Around 40ms while fullscreen without gsync was giving 84ms (probably triple buffering with default nvidia drivers settings)…
Aero isn’t so bad in the end, most probably because my default monitor refresh is 120hz (or gsync helping with screen composition).

3 Likes

So, it means that with my Gsync monitor, I don’t need Frame Delay ?

Yes, you can drop it back to 0.

1 Like

Something must have changed because Duke Nukem 3D on Beetle Saturn + gsync monitor felt way more laggy to me than the same game on my real Saturn + CRT. Although i am still on RA version 1.9.6.

I can’t measure the lag on the real machine. All i can say is that it didn’t feel as sluggish. I could feel the difference is what i’m saying and it was definently not a placebo.

I even tested the beetle emulator on a CRT monitor and it wasn’t much different than the gsync monitor, so the extra lag doesn’t seem to be from the screen.

I think the emulator is adding about 3 frames of lag on top of everything. Im basing this on Sonic Jam and EWJ2 vs the same games on Genesis with GenesisplusGX. All games have 1 frame of lag on GenesisplusGX but 3 or 4 frames on Beetle Saturn.

1 Like

Im not arguing the Saturn might have higher input lag than the Genesis. But the Saturn emulator definently has higher input lag than the real console.

Also, the input lag in the Mupen core seems to be on par with the real console. Some games have up to 4 frames of lag but others like Smash Bros have zero lag, which means the enulator doesn’t add any additional lag.

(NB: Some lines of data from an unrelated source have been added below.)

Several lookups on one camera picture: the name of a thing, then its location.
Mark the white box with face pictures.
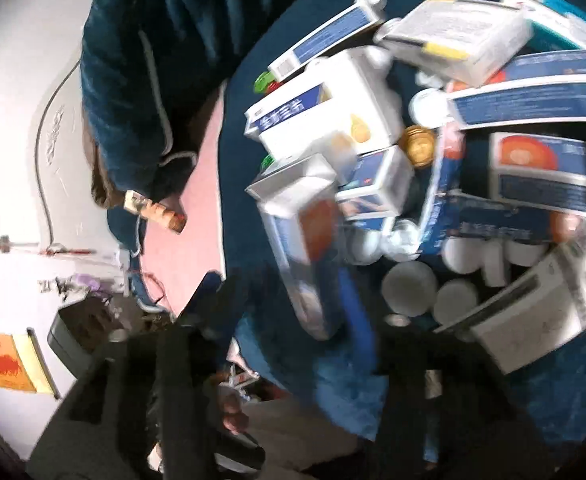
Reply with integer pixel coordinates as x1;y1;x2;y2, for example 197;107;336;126
334;146;415;222

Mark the red tasselled ornament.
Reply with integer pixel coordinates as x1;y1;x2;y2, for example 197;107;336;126
0;235;96;257

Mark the grey cable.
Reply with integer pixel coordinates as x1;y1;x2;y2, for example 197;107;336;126
33;60;83;248

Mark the white carved headboard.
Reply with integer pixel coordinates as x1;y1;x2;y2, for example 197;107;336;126
0;0;124;281

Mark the pink bed sheet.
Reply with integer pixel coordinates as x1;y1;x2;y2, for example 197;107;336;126
140;87;226;321

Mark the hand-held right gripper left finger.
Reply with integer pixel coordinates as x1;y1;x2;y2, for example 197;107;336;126
26;270;226;480

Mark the white box with yellow drop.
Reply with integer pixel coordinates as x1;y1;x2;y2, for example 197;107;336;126
243;50;405;161

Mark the blue medicine box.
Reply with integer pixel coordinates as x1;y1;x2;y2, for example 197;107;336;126
417;127;586;261

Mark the brown cloth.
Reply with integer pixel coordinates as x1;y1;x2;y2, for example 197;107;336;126
90;120;129;208

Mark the gold jar lid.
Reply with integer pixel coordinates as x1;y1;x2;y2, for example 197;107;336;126
403;125;437;169

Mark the long white box blue panel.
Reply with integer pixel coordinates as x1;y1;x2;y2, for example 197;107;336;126
267;0;388;83

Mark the black box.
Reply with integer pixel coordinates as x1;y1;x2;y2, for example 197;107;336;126
47;296;124;378

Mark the yellow wall scroll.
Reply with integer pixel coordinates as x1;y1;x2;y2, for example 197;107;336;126
0;330;59;398

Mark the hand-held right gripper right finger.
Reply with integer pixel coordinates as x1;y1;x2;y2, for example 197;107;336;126
338;262;556;480

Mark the white box with yellow label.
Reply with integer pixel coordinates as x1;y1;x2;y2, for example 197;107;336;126
373;0;534;87

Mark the dark blue quilt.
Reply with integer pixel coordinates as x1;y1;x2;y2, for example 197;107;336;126
80;0;354;201

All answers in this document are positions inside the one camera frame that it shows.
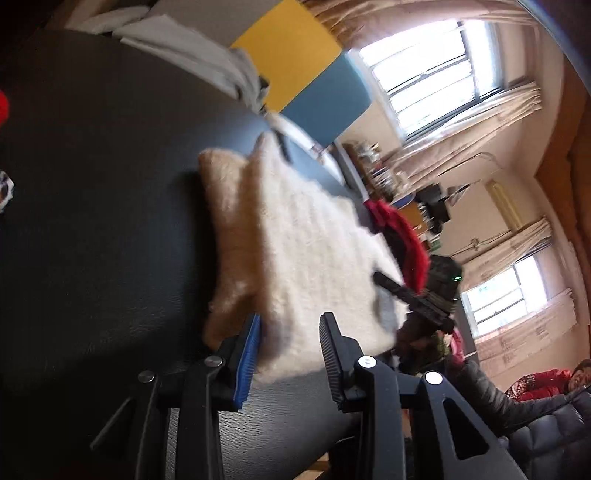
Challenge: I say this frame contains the side window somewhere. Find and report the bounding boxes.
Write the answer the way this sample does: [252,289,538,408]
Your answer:
[462,254,546,337]

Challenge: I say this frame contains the wall air conditioner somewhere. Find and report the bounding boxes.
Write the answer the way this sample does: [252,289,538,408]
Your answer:
[485,180,525,232]

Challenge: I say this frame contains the grey yellow blue armchair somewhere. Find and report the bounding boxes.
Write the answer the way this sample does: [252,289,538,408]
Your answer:
[228,0,375,162]

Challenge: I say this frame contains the beige patterned curtain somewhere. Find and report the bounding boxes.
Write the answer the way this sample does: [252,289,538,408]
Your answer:
[305,0,522,47]
[383,83,543,185]
[455,217,555,278]
[475,286,583,365]

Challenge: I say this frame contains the cream knit sweater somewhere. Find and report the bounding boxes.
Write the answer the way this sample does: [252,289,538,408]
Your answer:
[198,131,409,384]

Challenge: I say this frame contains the large window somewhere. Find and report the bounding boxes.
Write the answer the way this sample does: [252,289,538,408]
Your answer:
[358,21,504,139]

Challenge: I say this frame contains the grey garment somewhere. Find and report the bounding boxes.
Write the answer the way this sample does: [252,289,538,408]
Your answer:
[69,0,271,112]

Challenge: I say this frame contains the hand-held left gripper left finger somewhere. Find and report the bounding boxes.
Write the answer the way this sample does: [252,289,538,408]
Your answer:
[90,313,263,480]

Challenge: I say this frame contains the red knit sweater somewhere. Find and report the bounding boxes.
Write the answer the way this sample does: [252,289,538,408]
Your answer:
[365,198,431,291]

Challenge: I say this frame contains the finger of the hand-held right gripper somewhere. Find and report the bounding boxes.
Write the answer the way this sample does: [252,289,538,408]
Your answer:
[373,271,435,319]

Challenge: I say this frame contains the wooden desk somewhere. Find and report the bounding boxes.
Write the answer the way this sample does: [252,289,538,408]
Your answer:
[342,141,407,204]

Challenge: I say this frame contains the person's red patterned garment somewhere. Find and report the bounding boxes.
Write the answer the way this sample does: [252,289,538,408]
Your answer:
[0,90,14,213]

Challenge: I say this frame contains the black monitor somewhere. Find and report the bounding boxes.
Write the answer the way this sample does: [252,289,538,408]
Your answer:
[418,185,451,222]

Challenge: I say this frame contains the dark quilted jacket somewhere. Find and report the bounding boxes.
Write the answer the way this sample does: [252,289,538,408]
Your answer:
[508,392,591,480]

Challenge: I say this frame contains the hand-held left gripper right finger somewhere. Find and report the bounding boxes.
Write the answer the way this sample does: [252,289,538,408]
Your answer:
[318,312,527,480]

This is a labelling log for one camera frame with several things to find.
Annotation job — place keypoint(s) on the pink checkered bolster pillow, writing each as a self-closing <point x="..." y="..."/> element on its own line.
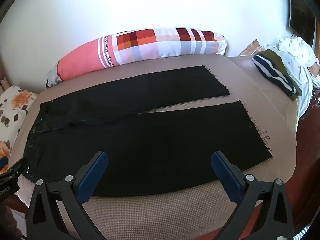
<point x="80" y="65"/>

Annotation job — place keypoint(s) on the dark window frame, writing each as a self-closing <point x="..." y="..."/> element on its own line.
<point x="300" y="12"/>

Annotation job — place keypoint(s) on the white printed cloth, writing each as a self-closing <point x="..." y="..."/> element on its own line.
<point x="300" y="52"/>

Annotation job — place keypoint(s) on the olive navy striped folded garment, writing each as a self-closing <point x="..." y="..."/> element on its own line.
<point x="271" y="73"/>

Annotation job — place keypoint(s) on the black denim shorts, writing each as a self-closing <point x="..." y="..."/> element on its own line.
<point x="150" y="142"/>

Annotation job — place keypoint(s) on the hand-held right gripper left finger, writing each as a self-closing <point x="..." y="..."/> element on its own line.
<point x="96" y="172"/>

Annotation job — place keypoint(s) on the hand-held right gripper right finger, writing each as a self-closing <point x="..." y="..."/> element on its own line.
<point x="223" y="172"/>

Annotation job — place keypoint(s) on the floral print pillow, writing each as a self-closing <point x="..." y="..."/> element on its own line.
<point x="15" y="105"/>

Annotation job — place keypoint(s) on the olive green garment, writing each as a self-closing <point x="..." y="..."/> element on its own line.
<point x="280" y="61"/>

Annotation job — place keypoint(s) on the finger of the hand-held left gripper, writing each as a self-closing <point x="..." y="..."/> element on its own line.
<point x="16" y="168"/>

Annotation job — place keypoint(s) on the brown patterned cloth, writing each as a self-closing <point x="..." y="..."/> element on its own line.
<point x="250" y="48"/>

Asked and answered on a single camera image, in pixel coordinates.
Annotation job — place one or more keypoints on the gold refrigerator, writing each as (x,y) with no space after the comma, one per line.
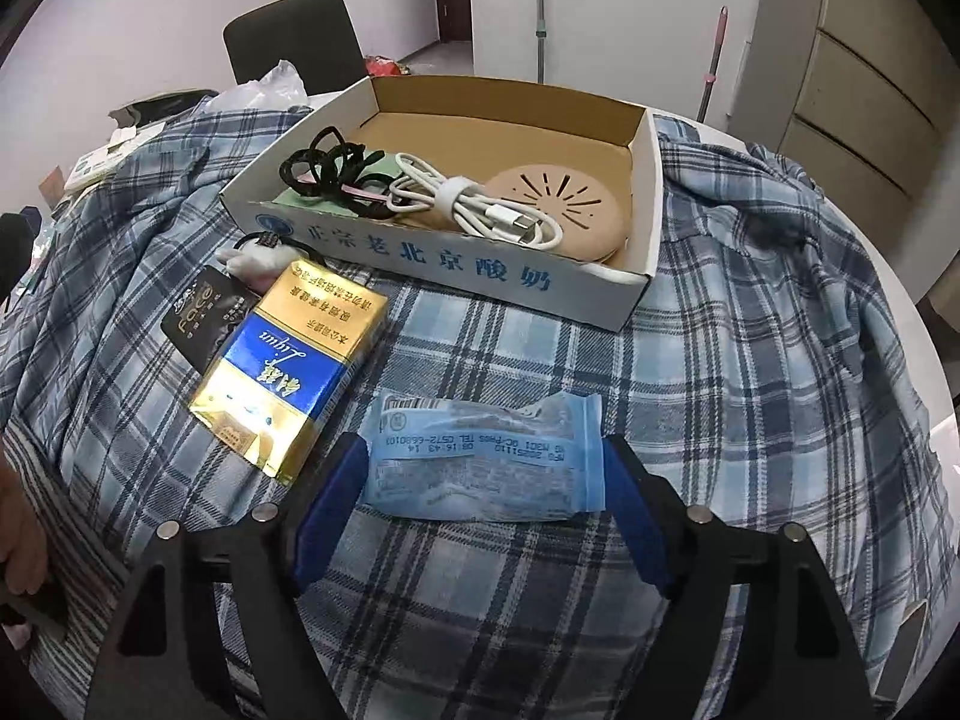
(862,90)

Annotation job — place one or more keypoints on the cardboard box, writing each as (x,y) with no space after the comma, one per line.
(525,127)

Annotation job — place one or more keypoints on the black flat box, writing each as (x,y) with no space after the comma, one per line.
(157,106)

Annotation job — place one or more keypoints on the person's left hand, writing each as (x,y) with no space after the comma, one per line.
(22,540)

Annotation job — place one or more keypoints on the gold and blue cigarette pack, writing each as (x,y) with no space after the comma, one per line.
(300,360)

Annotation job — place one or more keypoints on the beige round slotted disc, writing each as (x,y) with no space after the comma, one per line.
(577,217)

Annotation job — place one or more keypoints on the blue plastic packet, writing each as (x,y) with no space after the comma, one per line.
(480,457)

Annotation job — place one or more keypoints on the green cloth pad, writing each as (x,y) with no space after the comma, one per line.
(296,199)

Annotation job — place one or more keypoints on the white plastic bag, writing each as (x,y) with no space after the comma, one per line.
(262,90)

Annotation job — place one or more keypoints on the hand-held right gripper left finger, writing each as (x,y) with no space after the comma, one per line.
(330,517)

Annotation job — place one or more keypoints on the black sachet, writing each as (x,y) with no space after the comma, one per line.
(202,315)

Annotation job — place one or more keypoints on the black chair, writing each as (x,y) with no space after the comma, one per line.
(292,30)

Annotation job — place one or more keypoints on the red bag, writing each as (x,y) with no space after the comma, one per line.
(386,66)

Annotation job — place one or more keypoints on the white and blue medicine box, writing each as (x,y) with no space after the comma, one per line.
(94,166)

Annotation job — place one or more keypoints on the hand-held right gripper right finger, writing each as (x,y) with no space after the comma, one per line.
(637,517)

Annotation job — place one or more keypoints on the grey striped cloth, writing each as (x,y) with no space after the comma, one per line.
(67,525)

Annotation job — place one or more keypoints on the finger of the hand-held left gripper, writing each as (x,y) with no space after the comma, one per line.
(13,247)

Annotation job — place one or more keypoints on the white paper box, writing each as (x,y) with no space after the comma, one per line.
(135,135)

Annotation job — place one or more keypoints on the blue plaid shirt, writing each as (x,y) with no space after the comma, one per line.
(600,360)

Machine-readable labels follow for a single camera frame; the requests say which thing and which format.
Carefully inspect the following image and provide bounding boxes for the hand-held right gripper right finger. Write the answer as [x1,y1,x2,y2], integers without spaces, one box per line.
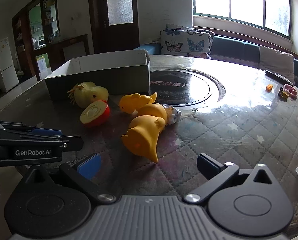
[184,152,280,204]

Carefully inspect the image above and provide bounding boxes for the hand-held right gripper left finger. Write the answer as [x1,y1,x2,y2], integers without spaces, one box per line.
[24,152,117,204]

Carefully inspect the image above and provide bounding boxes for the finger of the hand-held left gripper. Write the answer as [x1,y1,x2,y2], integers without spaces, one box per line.
[0,119,63,141]
[20,135,84,152]

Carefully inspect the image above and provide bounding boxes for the red half apple toy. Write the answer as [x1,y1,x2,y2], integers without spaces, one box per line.
[79,100,111,127]

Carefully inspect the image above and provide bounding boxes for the yellow rubber ducks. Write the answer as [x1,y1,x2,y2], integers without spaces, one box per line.
[121,103,168,163]

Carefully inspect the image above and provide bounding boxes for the white and grey cardboard box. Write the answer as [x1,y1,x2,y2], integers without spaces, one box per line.
[45,49,151,103]

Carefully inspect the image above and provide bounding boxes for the small orange duck toy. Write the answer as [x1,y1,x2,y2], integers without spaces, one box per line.
[119,92,157,114]

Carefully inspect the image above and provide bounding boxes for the yellow plush duck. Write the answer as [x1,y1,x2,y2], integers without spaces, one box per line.
[67,81,109,108]

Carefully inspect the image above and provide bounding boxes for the small white figure toy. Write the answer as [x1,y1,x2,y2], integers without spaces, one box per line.
[164,106,182,126]

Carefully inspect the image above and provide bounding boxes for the yellow and green carton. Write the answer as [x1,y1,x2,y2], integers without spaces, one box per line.
[35,53,51,73]

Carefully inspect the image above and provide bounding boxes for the white refrigerator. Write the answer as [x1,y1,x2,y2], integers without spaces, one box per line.
[0,37,20,93]

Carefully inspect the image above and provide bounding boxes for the round black cooker plate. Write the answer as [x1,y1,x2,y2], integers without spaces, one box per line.
[149,69,226,107]

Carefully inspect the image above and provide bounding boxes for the dark wooden side table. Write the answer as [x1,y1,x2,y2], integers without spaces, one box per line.
[49,33,90,71]

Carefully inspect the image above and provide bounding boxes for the dark wooden cabinet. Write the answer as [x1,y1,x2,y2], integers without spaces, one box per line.
[12,0,61,76]

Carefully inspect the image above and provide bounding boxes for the pink toy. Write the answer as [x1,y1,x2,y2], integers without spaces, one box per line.
[284,83,298,99]

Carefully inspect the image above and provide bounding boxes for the black remote control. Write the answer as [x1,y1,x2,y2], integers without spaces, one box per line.
[265,70,294,86]

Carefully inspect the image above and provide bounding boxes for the dark wooden door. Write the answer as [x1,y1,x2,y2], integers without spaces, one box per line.
[87,0,140,54]

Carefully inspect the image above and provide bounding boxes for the teal sofa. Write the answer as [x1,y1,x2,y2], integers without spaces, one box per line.
[133,34,298,82]

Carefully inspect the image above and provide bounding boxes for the large butterfly print pillow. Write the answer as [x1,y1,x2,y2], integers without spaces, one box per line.
[160,29,214,59]

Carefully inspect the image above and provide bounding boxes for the grey sofa cushion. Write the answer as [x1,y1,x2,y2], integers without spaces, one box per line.
[259,45,295,84]

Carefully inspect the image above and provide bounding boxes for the small butterfly print pillow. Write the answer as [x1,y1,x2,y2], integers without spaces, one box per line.
[165,23,207,34]

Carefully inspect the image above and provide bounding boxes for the green framed window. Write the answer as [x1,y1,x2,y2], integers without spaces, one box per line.
[191,0,293,41]

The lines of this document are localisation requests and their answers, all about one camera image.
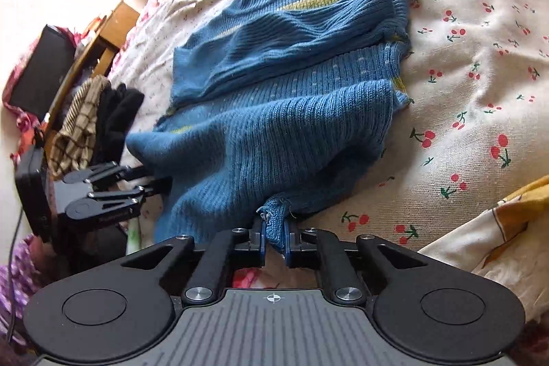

But i haven’t found a Saturn game that has less than 3 frames of lag on Beetle Saturn, which makes me think it adds that amount in all games no matter what.

This is exactly what I was thinking earlier today, I’m not sure the console has this amount of input lag. It would be a definitive way to tell the difference.

I am confused now, I thought vulkan was supposed to have the lowest input lag of all the video drivers? Your tests show GL is more responsive and DX11 is as well?

Weird.

it’s all very driver-dependent. vulkan and d3d11 are usually similar.

If you have have Vsync off in RetroArch with Vulkan, you don’t get proper frame pacing, so you need to leave it on. I don’t think there’s any benefit turning it off for other video drivers either. On Nvidia cards people recommend setting Vsync on globally in conjunction with Gsync, so that games never go above your refresh rate and tear (I usually leave in game Vsync on too unless that particular game has some issue with it on). However, doing that will disable fast forwarding in the D3D drivers in RA, so you can set the retroarch.exe profile to use “Application Controlled” to get around that. I’ve never seen recommendations for AMD hardware VRR settings, so not sure what’s best there.

Borderless window is usually bad for Gsync support too, since Nvidia’s windowed mode Gsync often doesn’t work right or at all. Exclusive or flip model fullscreen modes are the best with Nvidia hardware.

V-Sync is required in retroarch for proper VRR.